**AIM OF THE TASK:** Output the data in full. Keep every word exact and exclude the pictures.
# # #
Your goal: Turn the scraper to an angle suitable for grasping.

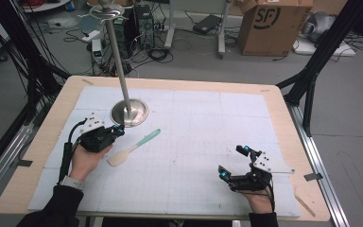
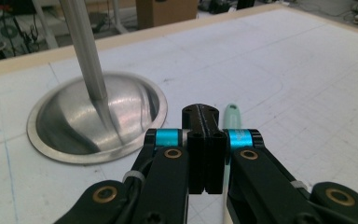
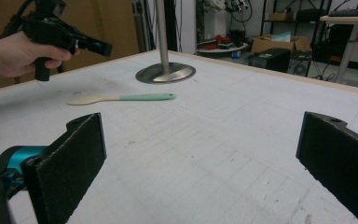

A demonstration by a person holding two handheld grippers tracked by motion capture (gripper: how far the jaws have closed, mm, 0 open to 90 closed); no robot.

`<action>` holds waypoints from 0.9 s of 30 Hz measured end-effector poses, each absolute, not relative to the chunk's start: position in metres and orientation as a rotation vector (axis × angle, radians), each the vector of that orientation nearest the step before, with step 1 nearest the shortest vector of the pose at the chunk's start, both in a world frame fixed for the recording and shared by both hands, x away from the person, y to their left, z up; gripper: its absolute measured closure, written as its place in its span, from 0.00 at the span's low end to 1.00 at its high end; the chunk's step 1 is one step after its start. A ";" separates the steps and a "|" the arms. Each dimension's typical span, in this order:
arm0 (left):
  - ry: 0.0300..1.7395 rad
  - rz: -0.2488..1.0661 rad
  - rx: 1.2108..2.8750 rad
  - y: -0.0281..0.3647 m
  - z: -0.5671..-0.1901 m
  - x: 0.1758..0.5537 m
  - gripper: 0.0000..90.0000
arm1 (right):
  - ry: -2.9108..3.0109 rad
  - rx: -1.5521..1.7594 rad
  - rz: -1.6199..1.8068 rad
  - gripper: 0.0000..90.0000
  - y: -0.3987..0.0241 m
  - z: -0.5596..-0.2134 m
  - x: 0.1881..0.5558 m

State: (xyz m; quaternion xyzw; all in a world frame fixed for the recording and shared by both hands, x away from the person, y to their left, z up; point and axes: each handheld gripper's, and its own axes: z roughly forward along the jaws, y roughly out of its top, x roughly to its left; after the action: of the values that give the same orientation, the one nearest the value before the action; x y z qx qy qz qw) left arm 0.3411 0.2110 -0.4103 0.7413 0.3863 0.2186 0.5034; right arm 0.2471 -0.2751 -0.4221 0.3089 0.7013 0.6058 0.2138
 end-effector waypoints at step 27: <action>0.973 0.284 1.997 0.175 -0.441 0.391 1.00 | 1.936 0.827 1.712 0.01 -0.277 -0.417 0.247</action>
State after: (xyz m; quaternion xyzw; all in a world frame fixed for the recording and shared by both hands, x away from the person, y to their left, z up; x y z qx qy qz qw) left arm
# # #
**EXERCISE RESULT:**
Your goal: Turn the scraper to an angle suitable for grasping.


A demonstration by a person holding two handheld grippers tracked by motion capture (gripper: how far the jaws have closed, mm, 0 open to 90 closed); no robot.

`<action>` holds waypoints from 0.9 s of 30 Hz measured end-effector poses, each absolute, not relative to the chunk's start: position in metres and orientation as a rotation vector (axis × angle, radians), each the vector of that orientation nearest the step before, with step 1 nearest the shortest vector of the pose at the chunk's start, both in a world frame fixed for the recording and shared by both hands, x away from the person, y to their left, z up; gripper: its absolute measured closure, written as its place in its span, from 0.00 at the span's low end to 1.00 at its high end; the chunk's step 1 is one step after its start. A ";" separates the steps and a "|" the arms. Each dimension's typical span, in this order:
arm0 (left):
  - ry: 0.0300..1.7395 rad
  - rz: -0.2488..1.0661 rad
  - rx: 1.2108..2.8750 rad
  - y: -0.0281..0.3647 m
  - z: -0.5671..-0.1901 m
  - x: 0.1758..0.5537 m
  - gripper: 0.0000..90.0000
arm1 (right):
  - ry: -2.9108..3.0109 rad
  - rx: -1.5521..1.7594 rad
  - rz: -1.6199..1.8068 rad
  - gripper: 0.0000..90.0000
  - y: -0.3987..0.0241 m
  - z: -0.5596..-0.2134 m
  - x: 0.1881..0.5558 m

State: (xyz m; quaternion xyzw; all in a world frame fixed for the recording and shared by both hands, x away from the person, y to their left, z up; point and axes: each handheld gripper's, and its own axes: z roughly forward along the jaws, y roughly out of its top, x roughly to its left; after the action: of the values that give the same orientation, the one nearest the value before the action; x y z qx qy qz qw) left arm 0.3411 0.2110 -0.4103 0.7413 0.3863 0.2186 0.5034; right arm 0.2471 -0.2751 -0.4221 0.3089 0.7013 0.6058 0.2138
 end-effector waypoints at step 27: <action>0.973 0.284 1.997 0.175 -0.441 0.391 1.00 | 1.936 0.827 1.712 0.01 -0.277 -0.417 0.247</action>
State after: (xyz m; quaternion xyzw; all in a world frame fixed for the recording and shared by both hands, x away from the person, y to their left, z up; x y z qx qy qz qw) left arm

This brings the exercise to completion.